Allie stared at Marc, too. Marc turned his head away. Allie could feel things shifting in her mind. It was like her thoughts about Marc had been tilted at the wrong angle and her brain was suddenly, desperately, trying to refit these thoughts into the right place. Marc had been with Regan the entire time he was dating Allie. No wonder his schedule had been so limited. They never saw each other more than two nights in a single week, Marc always claimed he had work obligations. And often they’d go days without speaking as Marc would leave messages for Allie with Beth, and Allie would call back to a phone that was never answered. While she had been living in a fantasy, he had been juggling two realities. Even her love for him had been a fantasy—no more based on a truth than her love for John Travolta in
Saturday Night Fever
. Allie had the same feeling she’d had as a kid, when her father showed her a series of optical illusions, one of which was a picture of an old woman hidden in the picture of a young woman. Once the old woman had been revealed, Allie was unable not to see her.
“Give me the check now,” Allie said. “I need the money now.” Her voice was like stone, like Frank’s voice when he had said that Allie wouldn’t be working for Roger.
Marc went into the other room. Regan looked at Allie. “I’m sorry,” she said. “I didn’t know he owed money.”
“Not your fault,” Allie said. She looked around the room as if waiting for something to happen, a light show on the walls, or fireworks out the window, anything to distract her from having to make conversation. Out of the corner of her eye she could see Regan doing the same.
Marc returned and held out a check. Allie took it and tucked it deep into her jeans pocket. “I need you to help me with something in my trunk,” she told Marc. “Consider it the interest you owe me.”
“It’s the least you could do, Marc,” Regan said, and Allie could tell from her voice that he was going to have a rough few hours with her tonight. She was tiny. And very blond. But Allie could see how fierce she was. Allie was going to take that from her, carry it with her like a contagious disease. Allie was going to be fierce, too.

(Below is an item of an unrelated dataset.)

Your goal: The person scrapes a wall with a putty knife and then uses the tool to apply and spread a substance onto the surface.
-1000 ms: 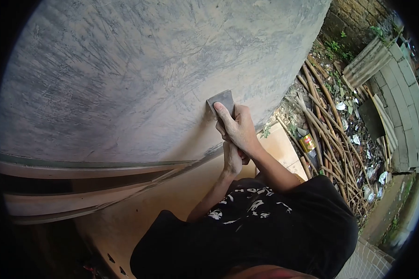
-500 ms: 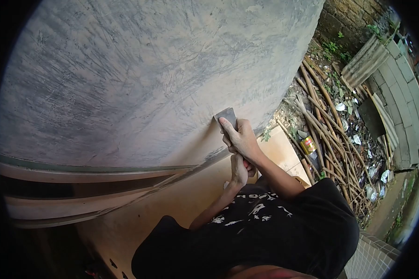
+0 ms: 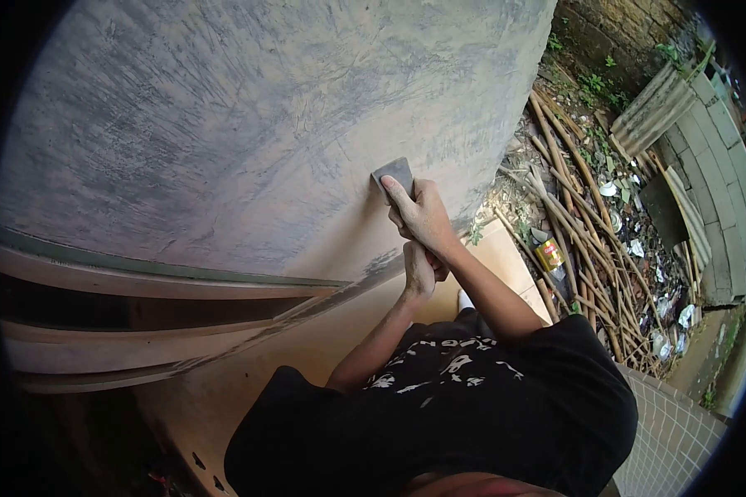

“Come on,” Allie said, and she walked toward the door. Marc followed behind.
“I
sn’t that Beth’s car?” Marc asked, as they approached the Prelude.
“Yup. She’s CAL GIRL, not me.”
“She’s a cowgirl?”
“CAL GIRL. The license plate. Haven’t you ever noticed it?” Thirty minutes ago Allie would have been shocked that Marc hadn’t ever noticed Beth’s license plate, but now that she knew about Regan she figured Marc had probably always had a lot on his mind when he was around Allie, and therefore Beth and Beth’s Prelude.
Marc leaned back and looked at the license plate. “Could be call girl, too,” he said.
“Yeah, whatever,” Allie said. She clicked the unlock button. “Get in. This will only take a minute.”
“What?” Marc stood at the door.
“I need you to dump the thing in my trunk into the mudflats.”
Marc laughed and got in the car. “What? Did you make a sculpture? Express yourself?”
“Yeah,” Allie said. She started the Prelude and rolled out of the parking lot. “I expressed myself. It’s a sculpture of you.”
“Me? Seriously?”
“No. But it represents you. It’s an artist’s rendering of you.”
“And you’re the artist?” Marc was smirking. Allie ignored him.
It only took three minutes to get to the mudflats. Allie parked the car along the desolate road. The sculptures were eerie in the moonlit darkness. Giant phantoms frozen, halted, standing by.
Allie walked to the back of the car and waited for Marc. When he came around to the trunk, she popped it open.
Marc jumped back. “What the fuck?!”
“That’s the other guy who owed me money,” Allie said. “Help me get him out.”
Mike, with his taped-shut mouth, looked defeated. He stared quietly at Allie and Marc. Allie bent closer to him and he blinked. Even though Mike had been nothing but mean, racist, and downright dangerous, Allie was happy he hadn’t suffocated.
“We’re setting you free here,” Allie said to Mike.
Mike blinked. Allie could feel his gratitude in the flicker.
“This is fucked up,” Marc said. He was standing beside the trunk, running both hands through his thick hair, his eyes marbled out, mouth open.
“It’s reality,” Allie said. “Deal with it.”
“Deal with it?! I could end up in jail!”